- Google changed how keywords work in Google Ads making non-brand and brand keywords synonyms.
- This caused them to be conflated in targeting, bidding, and when potential clients search them out.
- This increased costs and decreased accuracy, and ultimately worked out better for “conquest” advertisers and much worse for Brands who wished to protect their brand equity.
- But I’ve stumbled onto a way to use Google’s “dumb” robots against them and flip this whole scenario on its head so it works in your favor.
They also have gradually ruined the best way to play defense. But I’ve figured out a loophole.
Read on, friend.
I LOVE when you are working to solve one problem and by a happy little accident you end up solving an entirely different problem.
It’s like when Will became my business partner, and now for the last 10 years, he no longer has to get hair cuts.
But I digress. Before I tell you about this neat little gem I discovered, I first have to tell you the problem I was trying to solve so you understand the context, and how it’s of use to you and your Law Practice.
For the past 3 years, I’ve had scores of clients ask me “What can I do about competitors poaching my leads?”
For a while, we could run a Brand Defense campaign simply by bidding on your own name. Then a little over a year ago Google made a change. In their infinite wisdom (heh) they turned more of the keyword targeting over to the robots.
What followed has been what around here we refer to as a royal cluster****.
The easiest way I can explain it is this. If you wanted to target the phrase “Car accident lawyer” you could literally tell Google to target that and nothing else.
Eventually, they came up with a way you could target variations of it. This was helpful.
Then they started adjusting the nuance around just what is considered a variation, and you got what Google called “close variants”. Hmm sounds a little “sus” as my kids say. (if you know, you know).
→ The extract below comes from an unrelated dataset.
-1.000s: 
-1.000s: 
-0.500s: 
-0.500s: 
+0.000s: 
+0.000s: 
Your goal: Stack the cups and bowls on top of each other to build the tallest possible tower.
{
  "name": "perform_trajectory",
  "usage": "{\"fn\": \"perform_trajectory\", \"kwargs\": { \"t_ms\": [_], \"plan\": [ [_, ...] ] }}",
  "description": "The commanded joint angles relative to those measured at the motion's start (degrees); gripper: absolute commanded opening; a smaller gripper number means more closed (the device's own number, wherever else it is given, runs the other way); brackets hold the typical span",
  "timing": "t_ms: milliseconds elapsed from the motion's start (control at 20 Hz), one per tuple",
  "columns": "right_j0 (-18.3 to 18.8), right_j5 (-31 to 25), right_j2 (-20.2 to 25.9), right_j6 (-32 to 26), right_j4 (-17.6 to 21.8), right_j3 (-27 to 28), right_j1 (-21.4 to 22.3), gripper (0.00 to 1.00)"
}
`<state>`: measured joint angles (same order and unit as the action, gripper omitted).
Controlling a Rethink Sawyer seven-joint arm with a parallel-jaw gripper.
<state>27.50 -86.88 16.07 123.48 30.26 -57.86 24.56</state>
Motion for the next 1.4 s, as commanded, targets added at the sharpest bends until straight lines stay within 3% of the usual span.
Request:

THEN last year Google announced that they were going to let their Artificial Intelligence interpret BOTH what you meant by the keyword you chose to target AND what the searcher meant when they type in a keyword.
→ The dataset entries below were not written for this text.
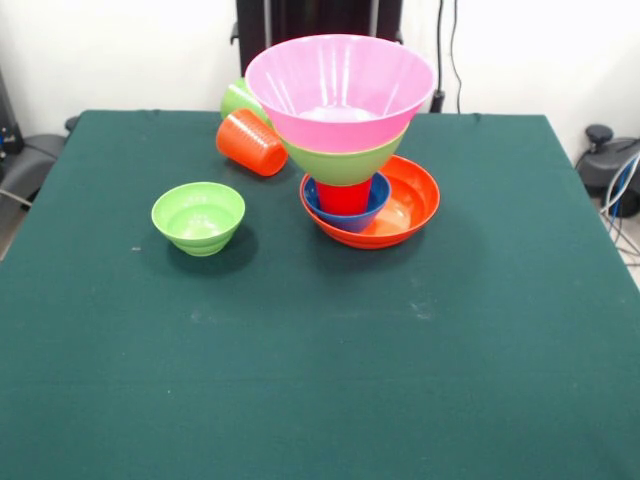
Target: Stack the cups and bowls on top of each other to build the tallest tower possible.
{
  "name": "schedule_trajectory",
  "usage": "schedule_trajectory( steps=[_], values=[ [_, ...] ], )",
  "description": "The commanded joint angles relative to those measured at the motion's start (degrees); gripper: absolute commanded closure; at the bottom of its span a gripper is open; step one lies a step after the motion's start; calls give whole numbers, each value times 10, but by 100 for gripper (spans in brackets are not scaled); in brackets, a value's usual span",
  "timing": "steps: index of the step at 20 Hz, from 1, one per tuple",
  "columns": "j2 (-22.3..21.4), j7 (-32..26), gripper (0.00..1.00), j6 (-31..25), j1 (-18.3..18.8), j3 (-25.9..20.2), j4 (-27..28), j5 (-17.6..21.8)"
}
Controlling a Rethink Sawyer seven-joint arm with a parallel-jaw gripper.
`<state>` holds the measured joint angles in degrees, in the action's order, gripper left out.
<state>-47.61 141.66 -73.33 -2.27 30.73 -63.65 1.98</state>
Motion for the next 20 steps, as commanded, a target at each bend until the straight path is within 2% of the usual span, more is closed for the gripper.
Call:
schedule_trajectory(
  steps=[1, 20],
  values=[
    [1, -133, 100, 41, 9, -65, -92, 59],
    [-11, -111, 100, 134, 21, -84, -164, 78]
  ],
)
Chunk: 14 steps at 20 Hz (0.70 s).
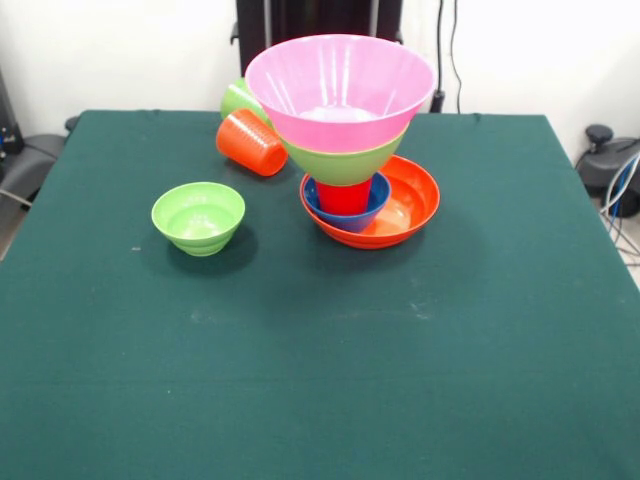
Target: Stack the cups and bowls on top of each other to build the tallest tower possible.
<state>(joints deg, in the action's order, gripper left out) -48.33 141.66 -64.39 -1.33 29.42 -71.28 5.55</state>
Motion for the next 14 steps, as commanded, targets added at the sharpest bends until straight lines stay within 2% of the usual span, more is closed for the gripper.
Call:
schedule_trajectory(
  steps=[1, 14],
  values=[
    [-5, -109, 100, 48, 10, -71, -92, 43],
    [1, -90, 100, 116, 18, -85, -140, 46]
  ],
)
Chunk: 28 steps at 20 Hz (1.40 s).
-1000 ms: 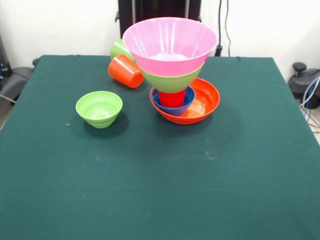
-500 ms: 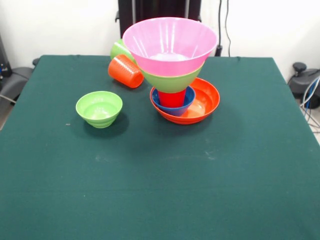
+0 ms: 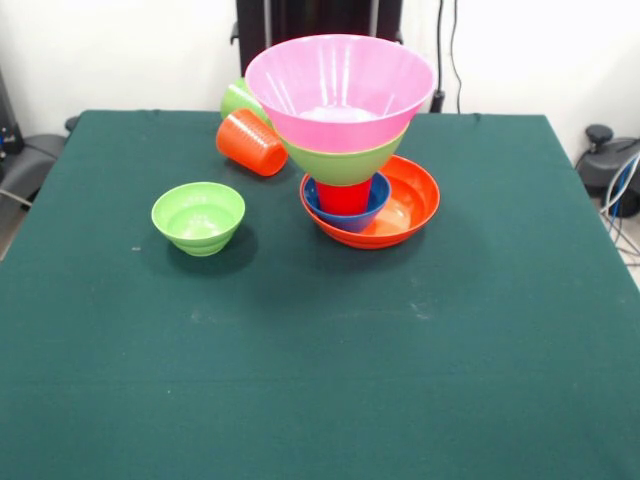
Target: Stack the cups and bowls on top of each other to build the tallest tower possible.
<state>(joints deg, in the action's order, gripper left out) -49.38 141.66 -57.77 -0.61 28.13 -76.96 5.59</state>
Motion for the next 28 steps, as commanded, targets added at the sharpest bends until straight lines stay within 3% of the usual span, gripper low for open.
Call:
schedule_trajectory(
  steps=[1, 28],
  values=[
    [12, -89, 100, 58, 12, -73, -87, 46],
    [62, -49, 100, 224, 23, -85, -155, 61]
  ],
)
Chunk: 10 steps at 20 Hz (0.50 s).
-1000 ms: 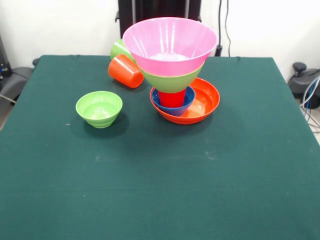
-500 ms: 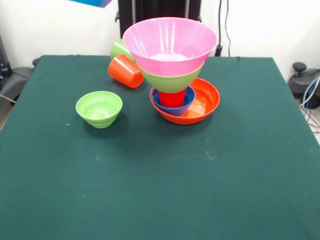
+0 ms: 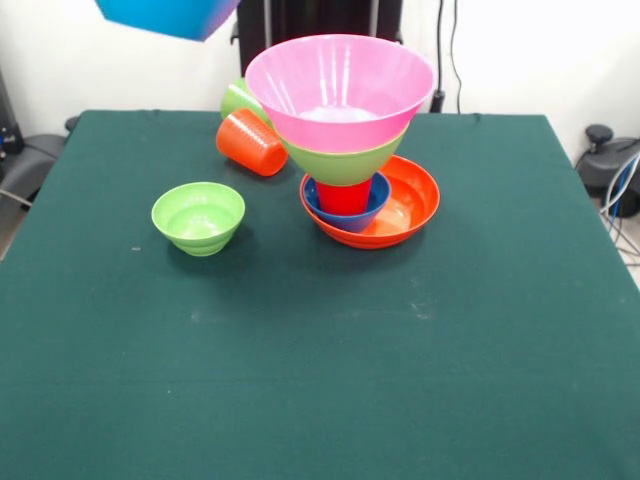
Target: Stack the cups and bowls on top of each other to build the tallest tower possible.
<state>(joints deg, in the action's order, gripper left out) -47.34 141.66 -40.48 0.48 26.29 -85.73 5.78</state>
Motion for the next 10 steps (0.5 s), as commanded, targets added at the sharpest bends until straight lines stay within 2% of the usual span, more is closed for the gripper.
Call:
schedule_trajectory(
  steps=[1, 7, 10],
  values=[
    [41, -47, 100, 54, 12, -66, -70, 59],
    [25, -36, 100, 20, -3, -59, -74, 49],
    [21, -27, 100, 14, -1, -72, -94, 30]
  ],
)
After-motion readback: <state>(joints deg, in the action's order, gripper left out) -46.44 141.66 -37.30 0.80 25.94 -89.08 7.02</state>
Let me clarify that to be certain I’ve done my best to help you see the problem Google created.
They decided to let Articifical Intelligence interpret the intent of both the advertiser and the searcher seeing the advertisement. You no longer get to have a concrete say in what you meant to advertise for. Google has determined that its advanced machine learning can crunch millions of variables and discern what you really meant to target, and what a searcher really was seeking.
OK! NOW the stage is set for you to understand how this has royally screwed up things for Firm Owners like you.
Machine Learning like Google’s AI for Google Ads is essentially like a detective. Only a detective with perfect memory and access to billions of data points. It can look at many aspects of the past and present to try and predict things. In this case, what it is YOU (the advertiser) and THEY (the prospective clients searching on Google) really wanted.
And here’s the key insight that ties it all together. Sorry, it was lengthy, but this next part wouldn’t make sense if you didn’t see how we got here.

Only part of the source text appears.